Ser só nem sempre é ser isolado.
Ser só nem sempre é estar sozinho.
Ser só nem sempre é ter a ausência dos outros.

Por vezes, precisamos mesmo de ser imensos para sabermos ser sós.

Não no sentido literal das palavras.
Nem sempre a literalidade é necessária.

Não sei se isto é sobre uma grandeza visível, ou sobre grandes feitos que mal cabem num currículo bem organizado, acompanhado de uma fotografia bem iluminada.

Sinto que este imenso é outro.
É mais silencioso.

Um imenso que não se vê de fora, mas que ajuda a sustentar tudo o que se passa aqui dentro.

Ser só não é, obrigatoriamente, o estar sem pessoas. Também pode ser, mas nem sempre o é.

Diria que é mais estar sem distrações.
Deixar que o ruído baixe.
Que as notificações cessem de piscar.

Mas também é afastar as opiniões alheias, as validações rápidas para nos dizer quem somos naquele instante.

E é aqui que eu, muitas vezes, encolho.
Não apenas por fraqueza, mas porque nem sempre sei ocupar o meu próprio espaço.

Cresci (como você, provavelmente) a preencher.

Horários.
Conversas.
Silêncios.

Há sempre algo a fazer, ouvir, ver, responder.

Ainda assim, tento não tratar o meu só como um erro de sistema. Nunca o vi como algo a corrigir rapidamente com uma playlist, um vídeo ou um scroll infinito.

Ser só exige volume interior.
Exige pensamentos que assustam, perguntas sem resposta imediata, contradições que podem coexistir sem pressa de serem resolvidas.

E talvez o mais difícil: ser só exige aguentar a própria presença sem pedir desculpa por ela.

Ser só nunca será sentir-me abandonado de mim mesmo.

Isto cria confusão aos que olham de fora.
Porque precisar de pessoas é humano.
Querer partilhar é saudável.

Ser imenso é criar espaço para a dúvida, mesmo quando o silêncio é desconfortável.

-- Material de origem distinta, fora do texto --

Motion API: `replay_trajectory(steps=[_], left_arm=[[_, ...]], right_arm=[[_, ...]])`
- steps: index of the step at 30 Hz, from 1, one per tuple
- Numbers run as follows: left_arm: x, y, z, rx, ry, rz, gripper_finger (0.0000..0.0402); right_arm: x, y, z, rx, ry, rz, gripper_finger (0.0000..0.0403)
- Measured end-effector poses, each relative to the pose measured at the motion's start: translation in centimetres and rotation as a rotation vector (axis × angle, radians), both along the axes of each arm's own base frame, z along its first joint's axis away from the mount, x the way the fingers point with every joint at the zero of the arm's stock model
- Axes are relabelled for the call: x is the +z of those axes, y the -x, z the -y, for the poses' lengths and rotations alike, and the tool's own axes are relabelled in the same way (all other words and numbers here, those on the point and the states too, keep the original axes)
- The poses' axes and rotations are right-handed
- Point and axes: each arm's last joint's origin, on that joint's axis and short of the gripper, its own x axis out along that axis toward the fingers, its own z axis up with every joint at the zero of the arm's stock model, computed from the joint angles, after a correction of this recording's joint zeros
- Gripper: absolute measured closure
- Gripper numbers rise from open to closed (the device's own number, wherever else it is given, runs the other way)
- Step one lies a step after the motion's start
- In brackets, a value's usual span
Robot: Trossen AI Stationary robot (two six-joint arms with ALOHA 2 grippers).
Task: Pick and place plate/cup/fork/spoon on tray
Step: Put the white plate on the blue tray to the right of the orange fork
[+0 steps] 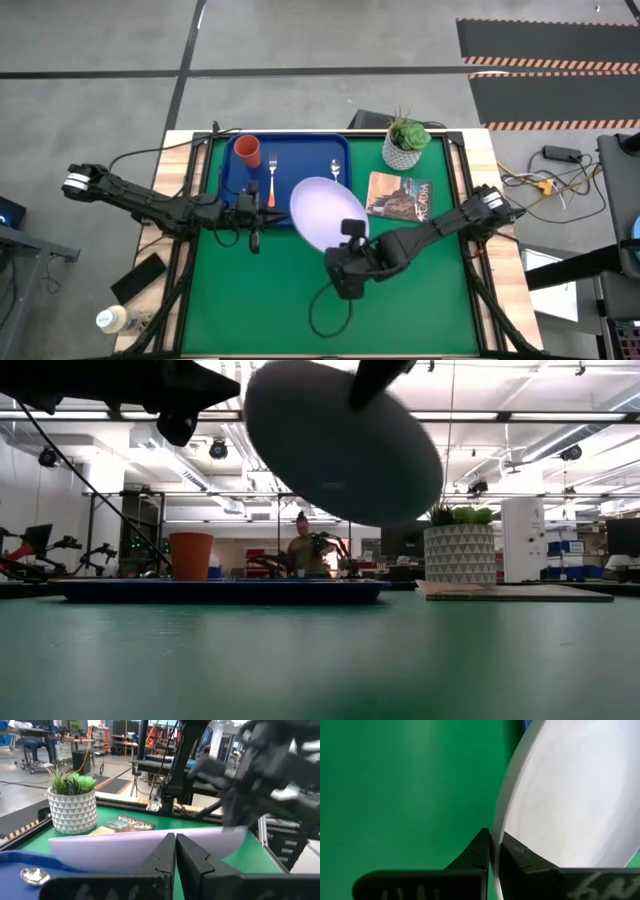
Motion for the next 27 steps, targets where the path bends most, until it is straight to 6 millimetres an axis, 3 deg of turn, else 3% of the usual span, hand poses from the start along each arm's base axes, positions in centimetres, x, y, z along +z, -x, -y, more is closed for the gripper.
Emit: replay_trajectory(steps=[7, 15, 21, 27], left_arm=[[1.3, 0.4, -0.1, 0.000, 0.023, 0.108, 0.0402], [2.3, 1.3, -0.2, 0.000, 0.036, 0.172, 0.0402], [2.2, 1.5, -0.3, -0.001, 0.031, 0.148, 0.0402], [1.9, 1.6, -0.3, -0.001, 0.025, 0.113, 0.0402]], right_arm=[[-2.7, -2.5, 2.7, 0.099, 0.123, -0.113, 0.0392], [-6.0, -6.3, 7.1, 0.216, 0.237, -0.241, 0.0392], [-8.1, -9.6, 10.0, 0.289, 0.288, -0.295, 0.0392], [-9.4, -11.7, 12.0, 0.304, 0.300, -0.341, 0.0392]])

Aceitar que há dias em que não serei brilhante, produtivo ou interessante - e ainda assim ficar.

Insistir.

Ser imenso é difícil.

Não diria que quem é só chega mais inteiro aos outros.
Mas, pelo menos, não chega com uma ânsia de ser completado.

Ser só sustenta-se na partilha - primeiro comigo, depois com os outros. Não ocupa o espaço alheio por medo. Aproxima-se por escolha.

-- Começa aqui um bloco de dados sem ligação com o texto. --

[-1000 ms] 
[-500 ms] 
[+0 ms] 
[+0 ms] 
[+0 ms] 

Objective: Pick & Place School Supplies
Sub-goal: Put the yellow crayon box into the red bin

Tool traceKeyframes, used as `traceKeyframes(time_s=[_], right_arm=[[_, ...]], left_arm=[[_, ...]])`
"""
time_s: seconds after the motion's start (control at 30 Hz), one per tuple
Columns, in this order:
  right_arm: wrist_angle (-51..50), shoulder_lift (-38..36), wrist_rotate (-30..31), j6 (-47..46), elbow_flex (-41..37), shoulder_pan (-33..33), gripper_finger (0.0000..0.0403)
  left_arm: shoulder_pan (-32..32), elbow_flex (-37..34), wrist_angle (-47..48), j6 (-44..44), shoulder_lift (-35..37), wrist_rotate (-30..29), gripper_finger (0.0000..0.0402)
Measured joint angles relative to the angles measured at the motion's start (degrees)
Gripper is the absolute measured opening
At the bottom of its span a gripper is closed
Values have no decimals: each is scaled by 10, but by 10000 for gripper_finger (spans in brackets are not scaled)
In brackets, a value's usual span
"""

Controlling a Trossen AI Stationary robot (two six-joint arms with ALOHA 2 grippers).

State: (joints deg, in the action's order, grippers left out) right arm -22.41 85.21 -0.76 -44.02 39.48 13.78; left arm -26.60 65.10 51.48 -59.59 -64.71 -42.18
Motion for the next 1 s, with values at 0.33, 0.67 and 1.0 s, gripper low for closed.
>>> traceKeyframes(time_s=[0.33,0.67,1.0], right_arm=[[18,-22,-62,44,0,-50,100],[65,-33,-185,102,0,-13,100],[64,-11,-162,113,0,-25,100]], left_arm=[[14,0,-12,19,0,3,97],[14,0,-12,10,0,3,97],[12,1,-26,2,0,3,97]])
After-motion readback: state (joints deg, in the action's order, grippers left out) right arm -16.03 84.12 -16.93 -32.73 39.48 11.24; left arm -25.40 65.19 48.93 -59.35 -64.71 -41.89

Ser só assusta. Não porque revele uma ausência de mundo, mas porque expõe a dimensão do que somos por dentro.

Demasiado pequeno.
Demasiado barulhento.
Demasiado dependente.

Ser imenso não é ser maior.
É querer construir-se.

Lentamente.
Em momentos desconfortáveis.
Em tardes vazias.
Em conversas internas que não são bonitas.

Ser imenso e ser só é aprender a sentar-me comigo mesmo e não ter vontade de sair dali a correr. E, quando isso acontece, ser só e ser imenso passam a ser um único lugar.

Se achas que és só e não sabes bem como lidar com isso, o máximo que te posso dizer é que: ser só não deveria doer.

O que dói é, muitas vezes, ainda não sermos imensos o suficiente para habitar o nosso próprio só confortavelmente.